Il faut de la sagesse et du dépassement de soi pour rechercher les solutions à cette crise, a dit le chef de l'état lors d'une interview accordée à la correspondante de RFI à Port-au-Prince, Amélie Baron.

En ce qui a trait à la situation économique, M. Moïse s'est une nouvelle fois plaint de l'absence de gouvernement qui empêche la concrétisation de l'aide internationale.

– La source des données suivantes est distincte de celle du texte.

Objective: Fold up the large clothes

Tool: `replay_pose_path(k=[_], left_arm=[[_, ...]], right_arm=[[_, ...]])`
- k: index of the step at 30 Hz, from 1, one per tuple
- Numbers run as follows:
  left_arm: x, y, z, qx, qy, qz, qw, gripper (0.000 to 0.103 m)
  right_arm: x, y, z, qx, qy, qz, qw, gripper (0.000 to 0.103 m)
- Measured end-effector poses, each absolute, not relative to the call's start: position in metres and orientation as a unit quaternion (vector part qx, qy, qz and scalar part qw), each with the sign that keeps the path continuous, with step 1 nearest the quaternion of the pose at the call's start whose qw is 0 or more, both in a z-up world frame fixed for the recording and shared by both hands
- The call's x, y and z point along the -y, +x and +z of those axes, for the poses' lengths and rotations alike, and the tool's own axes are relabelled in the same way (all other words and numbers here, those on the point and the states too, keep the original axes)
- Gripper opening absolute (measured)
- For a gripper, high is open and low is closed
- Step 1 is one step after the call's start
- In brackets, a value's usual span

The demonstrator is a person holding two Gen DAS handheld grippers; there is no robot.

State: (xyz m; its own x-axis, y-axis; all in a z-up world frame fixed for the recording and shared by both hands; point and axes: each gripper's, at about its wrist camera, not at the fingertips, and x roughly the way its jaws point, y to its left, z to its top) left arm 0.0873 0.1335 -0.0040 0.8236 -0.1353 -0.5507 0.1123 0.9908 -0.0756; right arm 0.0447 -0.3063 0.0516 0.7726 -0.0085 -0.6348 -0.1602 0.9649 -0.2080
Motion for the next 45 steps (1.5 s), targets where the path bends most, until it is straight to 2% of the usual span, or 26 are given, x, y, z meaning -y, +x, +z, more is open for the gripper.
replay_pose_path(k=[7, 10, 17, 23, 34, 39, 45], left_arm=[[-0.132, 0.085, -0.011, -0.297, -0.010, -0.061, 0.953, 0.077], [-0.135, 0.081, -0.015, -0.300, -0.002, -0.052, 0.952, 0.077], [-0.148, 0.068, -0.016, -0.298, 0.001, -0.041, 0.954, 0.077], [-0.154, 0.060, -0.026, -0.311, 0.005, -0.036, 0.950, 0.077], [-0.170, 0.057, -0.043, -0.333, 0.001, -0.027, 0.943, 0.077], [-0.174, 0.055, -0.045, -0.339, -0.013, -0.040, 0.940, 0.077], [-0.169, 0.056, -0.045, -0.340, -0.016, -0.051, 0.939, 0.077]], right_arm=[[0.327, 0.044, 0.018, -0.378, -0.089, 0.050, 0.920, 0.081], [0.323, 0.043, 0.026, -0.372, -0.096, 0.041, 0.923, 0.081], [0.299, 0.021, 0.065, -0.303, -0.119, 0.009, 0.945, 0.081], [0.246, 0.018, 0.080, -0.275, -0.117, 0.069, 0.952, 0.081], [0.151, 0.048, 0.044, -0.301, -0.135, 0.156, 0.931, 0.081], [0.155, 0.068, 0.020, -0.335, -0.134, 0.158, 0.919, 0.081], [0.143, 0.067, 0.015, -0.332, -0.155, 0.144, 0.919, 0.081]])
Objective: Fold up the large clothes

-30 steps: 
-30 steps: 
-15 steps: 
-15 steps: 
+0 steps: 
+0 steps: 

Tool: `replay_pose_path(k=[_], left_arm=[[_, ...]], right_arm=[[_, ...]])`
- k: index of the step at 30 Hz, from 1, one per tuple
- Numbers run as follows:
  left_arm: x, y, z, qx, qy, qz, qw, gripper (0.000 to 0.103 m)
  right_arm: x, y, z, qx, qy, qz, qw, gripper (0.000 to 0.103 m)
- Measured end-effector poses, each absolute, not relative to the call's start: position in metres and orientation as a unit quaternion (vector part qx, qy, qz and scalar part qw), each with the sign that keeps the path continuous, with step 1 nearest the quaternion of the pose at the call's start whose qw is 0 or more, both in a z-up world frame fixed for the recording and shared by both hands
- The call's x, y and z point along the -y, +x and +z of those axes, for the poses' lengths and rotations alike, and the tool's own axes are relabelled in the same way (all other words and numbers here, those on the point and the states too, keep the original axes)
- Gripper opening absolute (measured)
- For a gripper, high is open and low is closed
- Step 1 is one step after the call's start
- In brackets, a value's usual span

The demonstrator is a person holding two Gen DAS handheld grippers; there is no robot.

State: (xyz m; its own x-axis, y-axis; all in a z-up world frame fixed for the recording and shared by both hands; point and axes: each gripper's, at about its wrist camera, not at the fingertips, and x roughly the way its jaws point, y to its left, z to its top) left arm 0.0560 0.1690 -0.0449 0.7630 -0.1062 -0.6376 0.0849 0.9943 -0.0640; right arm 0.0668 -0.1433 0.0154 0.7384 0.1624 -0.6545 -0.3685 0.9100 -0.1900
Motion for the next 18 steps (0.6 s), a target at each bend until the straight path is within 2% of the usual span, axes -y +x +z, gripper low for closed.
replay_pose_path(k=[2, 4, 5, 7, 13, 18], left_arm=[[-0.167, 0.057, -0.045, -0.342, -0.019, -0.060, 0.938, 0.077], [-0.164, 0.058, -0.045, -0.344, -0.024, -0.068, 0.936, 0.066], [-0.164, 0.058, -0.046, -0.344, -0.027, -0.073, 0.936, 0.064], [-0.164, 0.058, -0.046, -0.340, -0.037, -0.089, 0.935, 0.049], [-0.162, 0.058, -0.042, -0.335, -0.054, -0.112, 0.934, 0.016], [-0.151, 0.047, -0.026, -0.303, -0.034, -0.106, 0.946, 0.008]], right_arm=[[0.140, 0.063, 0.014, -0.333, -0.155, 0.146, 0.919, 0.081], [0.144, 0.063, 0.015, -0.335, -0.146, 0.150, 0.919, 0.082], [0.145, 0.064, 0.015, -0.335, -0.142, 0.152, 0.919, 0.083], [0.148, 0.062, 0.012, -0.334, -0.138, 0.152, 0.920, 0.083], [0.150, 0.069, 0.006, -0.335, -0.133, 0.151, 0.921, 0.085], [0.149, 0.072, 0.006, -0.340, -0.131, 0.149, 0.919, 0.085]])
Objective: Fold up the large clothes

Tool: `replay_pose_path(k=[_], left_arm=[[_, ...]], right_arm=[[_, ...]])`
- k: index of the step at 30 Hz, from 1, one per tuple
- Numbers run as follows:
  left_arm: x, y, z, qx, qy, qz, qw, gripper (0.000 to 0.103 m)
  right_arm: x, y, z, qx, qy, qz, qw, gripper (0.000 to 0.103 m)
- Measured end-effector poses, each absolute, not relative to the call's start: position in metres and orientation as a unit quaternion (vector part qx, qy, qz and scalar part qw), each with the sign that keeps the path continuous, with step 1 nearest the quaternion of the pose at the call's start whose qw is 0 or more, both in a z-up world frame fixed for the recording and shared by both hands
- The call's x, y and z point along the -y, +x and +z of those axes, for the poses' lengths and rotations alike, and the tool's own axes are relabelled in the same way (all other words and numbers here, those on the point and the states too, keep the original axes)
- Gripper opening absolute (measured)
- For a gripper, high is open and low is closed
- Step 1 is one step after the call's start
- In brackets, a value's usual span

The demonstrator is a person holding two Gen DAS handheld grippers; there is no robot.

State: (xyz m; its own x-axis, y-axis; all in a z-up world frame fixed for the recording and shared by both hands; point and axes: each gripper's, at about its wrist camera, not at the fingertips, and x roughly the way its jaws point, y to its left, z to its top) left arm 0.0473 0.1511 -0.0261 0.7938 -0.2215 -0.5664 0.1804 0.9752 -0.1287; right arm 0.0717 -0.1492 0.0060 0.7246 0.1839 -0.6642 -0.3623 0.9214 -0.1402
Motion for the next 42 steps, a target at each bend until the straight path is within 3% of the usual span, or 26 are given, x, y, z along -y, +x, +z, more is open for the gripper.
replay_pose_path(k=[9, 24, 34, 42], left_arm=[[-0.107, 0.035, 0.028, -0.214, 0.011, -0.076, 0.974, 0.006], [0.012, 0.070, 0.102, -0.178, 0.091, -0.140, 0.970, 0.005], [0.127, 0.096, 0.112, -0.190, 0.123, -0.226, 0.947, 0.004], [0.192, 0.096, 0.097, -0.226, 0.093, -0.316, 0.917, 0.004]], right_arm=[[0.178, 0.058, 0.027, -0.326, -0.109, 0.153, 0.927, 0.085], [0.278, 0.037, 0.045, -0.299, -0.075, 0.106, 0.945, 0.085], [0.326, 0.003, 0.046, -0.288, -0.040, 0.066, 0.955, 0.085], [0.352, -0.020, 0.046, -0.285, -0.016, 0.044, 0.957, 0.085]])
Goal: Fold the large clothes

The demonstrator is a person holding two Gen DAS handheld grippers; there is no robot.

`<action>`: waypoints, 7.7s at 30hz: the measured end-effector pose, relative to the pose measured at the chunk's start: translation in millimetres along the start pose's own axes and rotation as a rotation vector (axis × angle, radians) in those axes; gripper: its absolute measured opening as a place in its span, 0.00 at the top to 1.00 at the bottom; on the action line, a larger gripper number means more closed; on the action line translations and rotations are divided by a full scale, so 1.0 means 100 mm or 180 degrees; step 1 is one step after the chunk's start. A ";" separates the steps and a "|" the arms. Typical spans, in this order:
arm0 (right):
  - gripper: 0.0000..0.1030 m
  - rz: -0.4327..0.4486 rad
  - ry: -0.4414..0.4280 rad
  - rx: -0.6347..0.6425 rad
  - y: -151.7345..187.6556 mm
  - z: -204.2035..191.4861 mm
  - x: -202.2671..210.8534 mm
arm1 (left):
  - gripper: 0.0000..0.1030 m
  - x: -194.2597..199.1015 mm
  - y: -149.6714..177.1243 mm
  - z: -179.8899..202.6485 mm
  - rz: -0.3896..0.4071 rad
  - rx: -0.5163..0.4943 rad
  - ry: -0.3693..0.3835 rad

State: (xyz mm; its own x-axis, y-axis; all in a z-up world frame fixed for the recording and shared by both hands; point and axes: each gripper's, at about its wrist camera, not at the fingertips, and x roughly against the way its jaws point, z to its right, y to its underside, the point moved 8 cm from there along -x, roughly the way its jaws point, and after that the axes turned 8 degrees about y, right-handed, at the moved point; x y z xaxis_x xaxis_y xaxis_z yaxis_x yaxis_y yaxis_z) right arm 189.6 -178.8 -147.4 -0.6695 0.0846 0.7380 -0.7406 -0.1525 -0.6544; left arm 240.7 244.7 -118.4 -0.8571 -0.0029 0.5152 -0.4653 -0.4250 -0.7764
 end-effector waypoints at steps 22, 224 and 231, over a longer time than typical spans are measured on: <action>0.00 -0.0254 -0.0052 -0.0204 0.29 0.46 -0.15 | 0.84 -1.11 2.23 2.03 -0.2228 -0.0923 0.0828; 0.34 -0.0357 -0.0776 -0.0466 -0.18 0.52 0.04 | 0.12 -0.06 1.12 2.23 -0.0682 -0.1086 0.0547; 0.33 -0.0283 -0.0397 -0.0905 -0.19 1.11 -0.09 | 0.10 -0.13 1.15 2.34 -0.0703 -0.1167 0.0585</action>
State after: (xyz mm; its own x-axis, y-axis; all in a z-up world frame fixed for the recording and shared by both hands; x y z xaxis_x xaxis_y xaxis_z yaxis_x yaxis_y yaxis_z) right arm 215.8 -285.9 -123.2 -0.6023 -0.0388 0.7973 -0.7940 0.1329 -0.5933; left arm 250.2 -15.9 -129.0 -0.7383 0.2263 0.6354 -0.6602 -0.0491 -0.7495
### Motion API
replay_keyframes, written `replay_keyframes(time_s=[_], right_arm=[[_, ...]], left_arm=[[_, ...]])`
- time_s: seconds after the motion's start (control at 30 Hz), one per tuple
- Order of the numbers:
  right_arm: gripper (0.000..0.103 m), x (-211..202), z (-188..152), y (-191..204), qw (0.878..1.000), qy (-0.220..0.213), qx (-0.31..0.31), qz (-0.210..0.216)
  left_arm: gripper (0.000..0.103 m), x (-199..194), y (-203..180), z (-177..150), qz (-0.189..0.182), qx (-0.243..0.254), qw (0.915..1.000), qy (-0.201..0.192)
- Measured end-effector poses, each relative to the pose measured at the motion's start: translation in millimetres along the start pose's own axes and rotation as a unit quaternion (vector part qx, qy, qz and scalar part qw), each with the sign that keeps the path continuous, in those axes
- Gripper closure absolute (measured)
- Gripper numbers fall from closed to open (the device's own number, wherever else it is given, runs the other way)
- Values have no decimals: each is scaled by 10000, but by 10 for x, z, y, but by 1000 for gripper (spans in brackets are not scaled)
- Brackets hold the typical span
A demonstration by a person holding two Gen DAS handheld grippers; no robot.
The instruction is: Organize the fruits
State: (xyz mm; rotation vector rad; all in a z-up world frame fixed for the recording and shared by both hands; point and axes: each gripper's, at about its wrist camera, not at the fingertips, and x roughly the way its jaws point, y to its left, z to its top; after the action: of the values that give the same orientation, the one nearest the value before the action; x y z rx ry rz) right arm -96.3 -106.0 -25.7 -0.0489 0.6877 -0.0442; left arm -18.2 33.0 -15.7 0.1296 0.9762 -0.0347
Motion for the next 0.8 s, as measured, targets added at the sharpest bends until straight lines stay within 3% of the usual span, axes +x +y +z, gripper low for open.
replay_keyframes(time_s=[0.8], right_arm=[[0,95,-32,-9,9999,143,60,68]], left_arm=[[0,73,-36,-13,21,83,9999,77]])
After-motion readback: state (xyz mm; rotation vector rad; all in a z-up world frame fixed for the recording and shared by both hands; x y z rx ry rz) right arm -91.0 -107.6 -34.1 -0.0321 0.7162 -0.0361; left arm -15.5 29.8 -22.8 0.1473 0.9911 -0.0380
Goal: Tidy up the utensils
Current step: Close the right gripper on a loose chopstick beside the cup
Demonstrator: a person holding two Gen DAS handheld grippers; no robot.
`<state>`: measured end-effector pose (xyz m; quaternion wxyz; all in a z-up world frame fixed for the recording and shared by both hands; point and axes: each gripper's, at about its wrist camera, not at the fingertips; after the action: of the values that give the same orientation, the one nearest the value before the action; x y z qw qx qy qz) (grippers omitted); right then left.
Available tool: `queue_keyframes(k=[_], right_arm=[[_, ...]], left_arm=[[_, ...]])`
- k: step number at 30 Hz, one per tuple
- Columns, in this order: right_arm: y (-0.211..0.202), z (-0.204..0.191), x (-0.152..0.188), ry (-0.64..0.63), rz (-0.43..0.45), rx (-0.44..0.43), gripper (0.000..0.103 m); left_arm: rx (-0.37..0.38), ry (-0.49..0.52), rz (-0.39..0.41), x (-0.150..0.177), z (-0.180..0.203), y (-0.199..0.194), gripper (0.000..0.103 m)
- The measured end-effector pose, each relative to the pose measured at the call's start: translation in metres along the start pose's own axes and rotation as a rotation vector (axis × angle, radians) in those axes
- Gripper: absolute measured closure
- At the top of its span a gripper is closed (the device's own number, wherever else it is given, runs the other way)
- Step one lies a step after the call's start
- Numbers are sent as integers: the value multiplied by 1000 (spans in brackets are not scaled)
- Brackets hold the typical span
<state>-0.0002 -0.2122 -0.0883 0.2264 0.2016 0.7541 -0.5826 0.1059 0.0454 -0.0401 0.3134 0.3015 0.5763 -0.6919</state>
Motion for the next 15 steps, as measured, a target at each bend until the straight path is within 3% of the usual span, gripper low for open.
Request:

Le Premier Ministre Céant avait été censuré par la majorité présidentielle à la chambre basse. Interrogé sur ce dossier le président Moïse s'est défendu en assurant qu'il n'impose pas sa volonté aux parlementaires.

Dans le cadre des actions urgentes pour favoriser la reprise des activités le chef de l'état n'a pas fait de grandes annonces. Il attire l'attention sur les efforts des autorités pour rétablir l'ordre dans la région de l'Arcahaïe, contrôlée par des groupes armés.

Les forces de police ne comptent que 20 000 membres, rappelle M. Moïse insistant sur la nécessité de réformes en profondeur dans le pays.

En ce qui a trait au dossier Pétrocaribe, le président Moïse s'interroge sur la capacité des institutions à remplir leur mission. Toutefois il assure qu'il respecte les lois de son pays.